I have the following question. Mostly a clarification:
I know that $Var(X)=E(X-EX)^2 =E(X^2)-(EX)^2$
I have the following problem: $X_1,...X_n $ are idd $n(\mu,\sigma^2)$. Then I am using the Method of Moments and end up with the expressions:
1) $\bar{X}=\mu$
2) $\hat{\sigma^2}=(1/n)\sum X^2_i -\bar{X^2}=(1/n) \sum(X_i-\bar{X})^2$
When I first saw that expression I just thought about the expression above. First since $E(X_i)=\mu=\bar{X}$ then I thought $(1/n)$ as a pmf and that somehow $(1/n)\sum X^2_i=E(X^2)$. But I realized this is mistaken, since the $EX^2$ assumes that X follows a normal distribution.
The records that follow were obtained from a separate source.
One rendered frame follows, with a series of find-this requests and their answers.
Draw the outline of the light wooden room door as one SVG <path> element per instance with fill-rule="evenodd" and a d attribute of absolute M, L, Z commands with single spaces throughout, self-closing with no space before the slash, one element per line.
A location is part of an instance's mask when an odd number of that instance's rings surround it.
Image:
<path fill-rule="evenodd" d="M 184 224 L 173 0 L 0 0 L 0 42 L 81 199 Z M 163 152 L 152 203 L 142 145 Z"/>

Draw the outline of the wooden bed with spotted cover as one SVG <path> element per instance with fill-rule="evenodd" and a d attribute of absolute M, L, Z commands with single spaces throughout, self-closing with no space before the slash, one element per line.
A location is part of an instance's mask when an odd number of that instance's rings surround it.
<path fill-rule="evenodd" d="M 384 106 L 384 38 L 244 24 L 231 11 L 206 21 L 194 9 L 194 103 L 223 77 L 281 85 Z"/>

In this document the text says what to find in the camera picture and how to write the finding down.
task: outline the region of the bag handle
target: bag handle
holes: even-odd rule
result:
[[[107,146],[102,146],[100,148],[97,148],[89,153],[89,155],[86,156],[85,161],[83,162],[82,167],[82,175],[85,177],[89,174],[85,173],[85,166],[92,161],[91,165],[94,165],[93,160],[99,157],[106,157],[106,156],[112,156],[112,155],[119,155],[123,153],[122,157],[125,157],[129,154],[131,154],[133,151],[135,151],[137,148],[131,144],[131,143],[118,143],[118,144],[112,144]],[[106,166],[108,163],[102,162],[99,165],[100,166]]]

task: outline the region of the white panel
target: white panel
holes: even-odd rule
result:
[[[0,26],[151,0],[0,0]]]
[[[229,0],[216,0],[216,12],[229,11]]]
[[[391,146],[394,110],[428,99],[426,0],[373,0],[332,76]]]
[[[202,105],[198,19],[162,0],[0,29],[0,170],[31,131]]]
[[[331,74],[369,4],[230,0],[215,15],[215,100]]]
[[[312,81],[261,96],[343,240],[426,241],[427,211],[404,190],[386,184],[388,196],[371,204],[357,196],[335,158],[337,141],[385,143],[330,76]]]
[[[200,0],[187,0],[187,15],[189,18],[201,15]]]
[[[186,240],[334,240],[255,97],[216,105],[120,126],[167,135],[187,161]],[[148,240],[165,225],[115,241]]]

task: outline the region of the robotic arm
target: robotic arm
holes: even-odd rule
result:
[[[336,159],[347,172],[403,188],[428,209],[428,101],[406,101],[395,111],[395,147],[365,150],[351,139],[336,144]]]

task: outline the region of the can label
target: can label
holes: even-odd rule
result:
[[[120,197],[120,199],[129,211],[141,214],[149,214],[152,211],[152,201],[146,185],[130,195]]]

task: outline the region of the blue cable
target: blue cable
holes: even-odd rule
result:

My question is how do I go from here: $(1/n)\sum X^2_i -\bar{X^2}$ to here $ (1/n) \sum(X_i-\bar{X})^2$
MY ATTEMPT is the following:
Apply the Expectation to the whole expression 2, and put the Xbar inside the summation: $E\hat{\sigma^2}=E[(1/n)\sum X^2_i -\bar{X^2}]=E[(1/n)\sum (X^2_i -n\bar{X^2})]$
$(1/n)[\sum E(X^2_i) -nE(\bar{X^2})]=(1/n)[\sum E(X^2_i) -n\mu^2)]$
Now this is a summation of variances so I can just use the regular formula presented above, and I will substitute $\mu^2=\bar{X^2}$, then:
$(1/n)[\sum E(X_i-\bar{X})^2]= E \hat{\sigma^2}$
Since I have expectations in both sides, I can just remove them. Is this the right approach? It seems like a long thing to just be left out.
Thanks!!